§ WHAT TO PRODUCE:
All lines of the entries with "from" in them must be listed.

§ SUPPLIED MATERIAL:
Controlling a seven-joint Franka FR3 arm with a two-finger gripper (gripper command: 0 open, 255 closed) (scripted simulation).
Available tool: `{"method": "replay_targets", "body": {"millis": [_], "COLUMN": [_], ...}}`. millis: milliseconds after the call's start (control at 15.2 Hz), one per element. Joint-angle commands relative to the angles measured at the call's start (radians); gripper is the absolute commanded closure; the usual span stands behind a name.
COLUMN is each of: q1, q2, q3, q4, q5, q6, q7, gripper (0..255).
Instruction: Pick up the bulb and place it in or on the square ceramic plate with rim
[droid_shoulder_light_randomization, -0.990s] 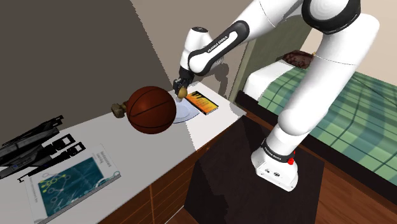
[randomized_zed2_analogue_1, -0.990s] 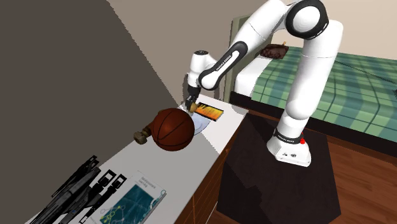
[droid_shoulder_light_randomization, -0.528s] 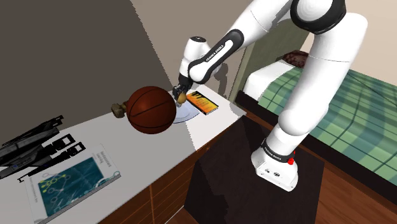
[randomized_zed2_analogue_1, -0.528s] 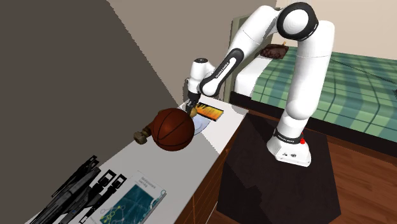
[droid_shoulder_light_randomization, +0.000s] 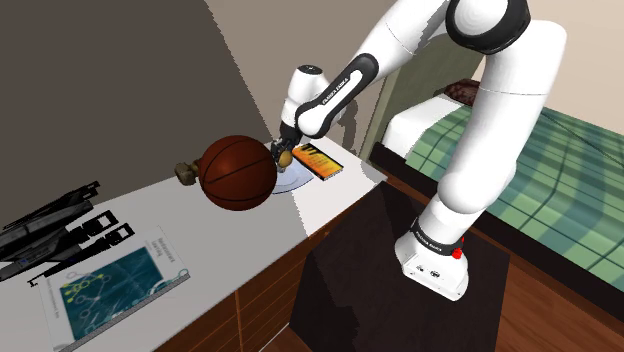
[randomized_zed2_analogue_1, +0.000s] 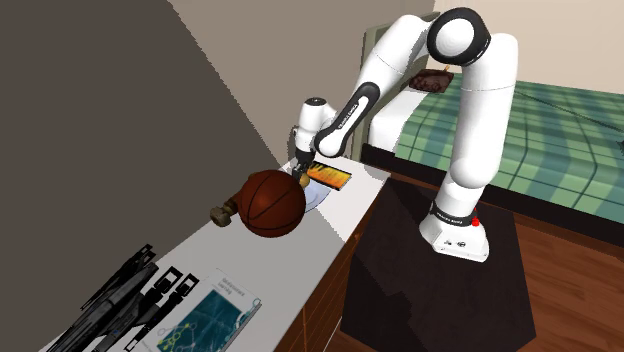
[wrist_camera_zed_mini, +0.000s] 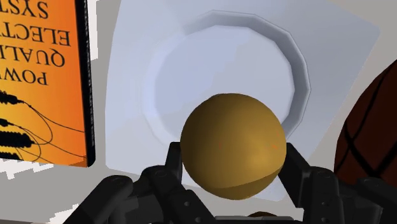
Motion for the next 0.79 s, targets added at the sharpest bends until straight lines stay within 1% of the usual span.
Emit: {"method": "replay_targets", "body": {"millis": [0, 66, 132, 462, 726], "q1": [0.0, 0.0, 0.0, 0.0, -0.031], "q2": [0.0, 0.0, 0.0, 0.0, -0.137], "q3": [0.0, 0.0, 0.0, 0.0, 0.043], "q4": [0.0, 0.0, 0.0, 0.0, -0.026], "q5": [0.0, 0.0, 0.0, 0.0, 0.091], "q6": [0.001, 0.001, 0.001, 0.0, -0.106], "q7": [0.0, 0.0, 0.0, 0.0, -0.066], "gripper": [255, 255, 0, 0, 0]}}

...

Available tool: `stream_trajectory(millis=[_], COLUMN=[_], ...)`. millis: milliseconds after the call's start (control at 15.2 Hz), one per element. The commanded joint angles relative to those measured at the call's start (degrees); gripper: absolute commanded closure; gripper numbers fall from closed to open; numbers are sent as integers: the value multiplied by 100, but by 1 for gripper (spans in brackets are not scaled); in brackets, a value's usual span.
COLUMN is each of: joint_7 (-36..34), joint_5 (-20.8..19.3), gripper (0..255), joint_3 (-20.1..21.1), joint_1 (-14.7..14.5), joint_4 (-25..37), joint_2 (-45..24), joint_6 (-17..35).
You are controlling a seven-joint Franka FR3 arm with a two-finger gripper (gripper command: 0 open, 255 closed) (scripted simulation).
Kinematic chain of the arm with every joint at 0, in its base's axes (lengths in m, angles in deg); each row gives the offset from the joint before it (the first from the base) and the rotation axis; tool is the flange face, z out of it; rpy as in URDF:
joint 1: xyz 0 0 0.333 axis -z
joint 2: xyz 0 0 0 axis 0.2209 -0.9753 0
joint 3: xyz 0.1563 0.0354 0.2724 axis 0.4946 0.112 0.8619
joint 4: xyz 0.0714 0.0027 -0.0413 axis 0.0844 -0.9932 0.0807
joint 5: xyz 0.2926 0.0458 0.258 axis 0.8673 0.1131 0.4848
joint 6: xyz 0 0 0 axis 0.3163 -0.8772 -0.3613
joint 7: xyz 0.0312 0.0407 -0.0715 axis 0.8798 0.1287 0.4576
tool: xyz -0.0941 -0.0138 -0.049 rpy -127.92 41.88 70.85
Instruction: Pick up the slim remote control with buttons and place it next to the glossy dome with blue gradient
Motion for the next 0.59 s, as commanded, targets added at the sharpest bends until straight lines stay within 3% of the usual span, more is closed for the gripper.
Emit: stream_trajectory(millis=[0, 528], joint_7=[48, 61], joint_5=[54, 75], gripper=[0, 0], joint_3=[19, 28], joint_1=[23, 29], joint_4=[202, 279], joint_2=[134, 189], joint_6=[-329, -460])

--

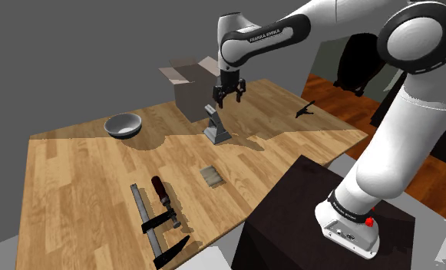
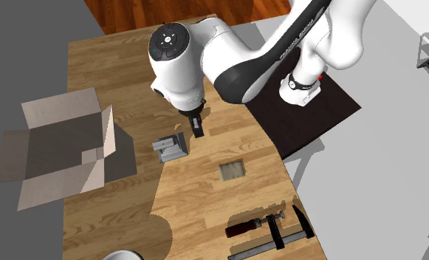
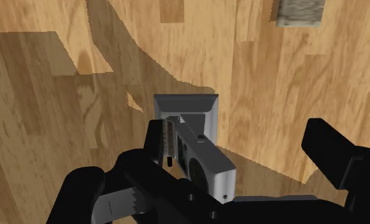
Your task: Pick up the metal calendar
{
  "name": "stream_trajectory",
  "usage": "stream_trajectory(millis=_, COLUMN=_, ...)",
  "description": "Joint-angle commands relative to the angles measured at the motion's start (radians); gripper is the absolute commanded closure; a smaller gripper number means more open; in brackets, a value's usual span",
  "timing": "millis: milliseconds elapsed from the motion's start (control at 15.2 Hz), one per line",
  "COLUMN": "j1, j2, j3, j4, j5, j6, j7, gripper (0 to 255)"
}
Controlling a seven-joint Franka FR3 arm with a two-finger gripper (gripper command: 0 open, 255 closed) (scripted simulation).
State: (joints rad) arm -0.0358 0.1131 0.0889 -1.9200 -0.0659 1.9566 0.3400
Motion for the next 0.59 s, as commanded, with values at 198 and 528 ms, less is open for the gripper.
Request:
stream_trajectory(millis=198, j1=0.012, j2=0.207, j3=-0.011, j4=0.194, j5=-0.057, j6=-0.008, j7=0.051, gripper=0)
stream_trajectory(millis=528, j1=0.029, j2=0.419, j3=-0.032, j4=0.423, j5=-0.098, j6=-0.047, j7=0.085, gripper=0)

§ EXERCISE OUTPUT:
Available tool: `stream_trajectory(millis=[_], COLUMN=[_], ...)`. millis: milliseconds after the call's start (control at 15.2 Hz), one per element. The commanded joint angles relative to those measured at the call's start (degrees); gripper: absolute commanded closure; gripper numbers fall from closed to open; numbers are sent as integers: the value multiplied by 100, but by 1 for gripper (spans in brackets are not scaled); in brackets, a value's usual span.
Kinematic chain of the arm with every joint at 0, in its base's axes (lengths in m, angles in deg); each row gives the offset from the joint before it (the first from the base) and the rotation axis; tool is the flange face, z out of it; rpy as in URDF:
  "timing": "millis: milliseconds elapsed from the motion's start (control at 15.2 Hz), one per line",

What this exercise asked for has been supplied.